What to produce
Return each line of the material verbatim.

Information supplied
▽

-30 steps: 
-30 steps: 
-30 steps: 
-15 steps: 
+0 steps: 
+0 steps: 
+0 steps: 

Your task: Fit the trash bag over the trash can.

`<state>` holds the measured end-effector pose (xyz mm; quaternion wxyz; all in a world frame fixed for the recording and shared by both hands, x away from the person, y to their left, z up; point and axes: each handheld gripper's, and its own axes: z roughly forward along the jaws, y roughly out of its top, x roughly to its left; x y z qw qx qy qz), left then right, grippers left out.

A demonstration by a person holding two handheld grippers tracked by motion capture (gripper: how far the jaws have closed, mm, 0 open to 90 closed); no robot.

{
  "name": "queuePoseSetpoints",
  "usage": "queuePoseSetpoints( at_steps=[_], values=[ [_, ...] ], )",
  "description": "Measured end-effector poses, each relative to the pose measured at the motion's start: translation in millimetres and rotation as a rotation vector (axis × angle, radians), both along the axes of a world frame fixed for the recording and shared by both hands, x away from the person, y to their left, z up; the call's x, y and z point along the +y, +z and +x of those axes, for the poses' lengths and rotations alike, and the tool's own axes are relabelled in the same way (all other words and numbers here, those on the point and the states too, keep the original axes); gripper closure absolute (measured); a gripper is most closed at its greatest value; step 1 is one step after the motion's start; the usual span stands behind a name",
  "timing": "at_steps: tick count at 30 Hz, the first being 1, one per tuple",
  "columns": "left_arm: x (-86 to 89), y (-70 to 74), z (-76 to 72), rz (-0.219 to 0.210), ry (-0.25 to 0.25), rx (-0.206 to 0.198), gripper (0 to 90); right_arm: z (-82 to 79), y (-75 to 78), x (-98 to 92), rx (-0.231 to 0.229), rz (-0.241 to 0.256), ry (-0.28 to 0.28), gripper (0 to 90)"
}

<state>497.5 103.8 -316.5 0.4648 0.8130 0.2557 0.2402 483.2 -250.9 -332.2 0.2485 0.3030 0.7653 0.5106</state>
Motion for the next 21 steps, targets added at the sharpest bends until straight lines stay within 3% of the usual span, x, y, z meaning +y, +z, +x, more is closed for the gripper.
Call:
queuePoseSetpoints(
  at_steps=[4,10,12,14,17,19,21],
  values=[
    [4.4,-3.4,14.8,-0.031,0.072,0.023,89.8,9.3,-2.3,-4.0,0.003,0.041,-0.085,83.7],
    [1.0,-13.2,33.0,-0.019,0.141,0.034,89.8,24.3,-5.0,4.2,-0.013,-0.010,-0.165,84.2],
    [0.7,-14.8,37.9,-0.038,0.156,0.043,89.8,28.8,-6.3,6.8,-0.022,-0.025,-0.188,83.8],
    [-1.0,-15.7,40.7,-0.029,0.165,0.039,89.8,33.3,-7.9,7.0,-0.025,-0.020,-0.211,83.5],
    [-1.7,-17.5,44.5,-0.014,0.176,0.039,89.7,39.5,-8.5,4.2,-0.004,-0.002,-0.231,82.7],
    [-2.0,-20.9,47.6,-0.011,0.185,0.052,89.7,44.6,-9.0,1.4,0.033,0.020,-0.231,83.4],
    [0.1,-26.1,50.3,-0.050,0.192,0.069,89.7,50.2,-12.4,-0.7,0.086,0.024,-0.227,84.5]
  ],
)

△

Task solution
-30 steps: 
-30 steps: 
-30 steps: 
-15 steps: 
+0 steps: 
+0 steps: 
+0 steps: 

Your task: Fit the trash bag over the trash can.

`<state>` holds the measured end-effector pose (xyz mm; quaternion wxyz; all in a world frame fixed for the recording and shared by both hands, x away from the person, y to their left, z up; point and axes: each handheld gripper's, and its own axes: z roughly forward along the jaws, y roughly out of its top, x roughly to its left; x y z qw qx qy qz), left then right, grippers left out.

A demonstration by a person holding two handheld grippers tracked by motion capture (gripper: how far the jaws have closed, mm, 0 open to 90 closed); no robot.

{
  "name": "queuePoseSetpoints",
  "usage": "queuePoseSetpoints( at_steps=[_], values=[ [_, ...] ], )",
  "description": "Measured end-effector poses, each relative to the pose measured at the motion's start: translation in millimetres and rotation as a rotation vector (axis × angle, radians), both along the axes of a world frame fixed for the recording and shared by both hands, x away from the person, y to their left, z up; the call's x, y and z point along the +y, +z and +x of those axes, for the poses' lengths and rotations alike, and the tool's own axes are relabelled in the same way (all other words and numbers here, those on the point and the states too, keep the original axes); gripper closure absolute (measured); a gripper is most closed at its greatest value; step 1 is one step after the motion's start; the usual span stands behind a name",
  "timing": "at_steps: tick count at 30 Hz, the first being 1, one per tuple",
  "columns": "left_arm: x (-86 to 89), y (-70 to 74), z (-76 to 72), rz (-0.219 to 0.210), ry (-0.25 to 0.25), rx (-0.206 to 0.198), gripper (0 to 90); right_arm: z (-82 to 79), y (-75 to 78), x (-98 to 92), rx (-0.231 to 0.229), rz (-0.241 to 0.256), ry (-0.28 to 0.28), gripper (0 to 90)"
}

<state>497.5 103.8 -316.5 0.4648 0.8130 0.2557 0.2402 483.2 -250.9 -332.2 0.2485 0.3030 0.7653 0.5106</state>
Motion for the next 21 steps, targets added at the sharpest bends until straight lines stay within 3% of the usual span, x, y, z meaning +y, +z, +x, more is closed for the gripper.
Call:
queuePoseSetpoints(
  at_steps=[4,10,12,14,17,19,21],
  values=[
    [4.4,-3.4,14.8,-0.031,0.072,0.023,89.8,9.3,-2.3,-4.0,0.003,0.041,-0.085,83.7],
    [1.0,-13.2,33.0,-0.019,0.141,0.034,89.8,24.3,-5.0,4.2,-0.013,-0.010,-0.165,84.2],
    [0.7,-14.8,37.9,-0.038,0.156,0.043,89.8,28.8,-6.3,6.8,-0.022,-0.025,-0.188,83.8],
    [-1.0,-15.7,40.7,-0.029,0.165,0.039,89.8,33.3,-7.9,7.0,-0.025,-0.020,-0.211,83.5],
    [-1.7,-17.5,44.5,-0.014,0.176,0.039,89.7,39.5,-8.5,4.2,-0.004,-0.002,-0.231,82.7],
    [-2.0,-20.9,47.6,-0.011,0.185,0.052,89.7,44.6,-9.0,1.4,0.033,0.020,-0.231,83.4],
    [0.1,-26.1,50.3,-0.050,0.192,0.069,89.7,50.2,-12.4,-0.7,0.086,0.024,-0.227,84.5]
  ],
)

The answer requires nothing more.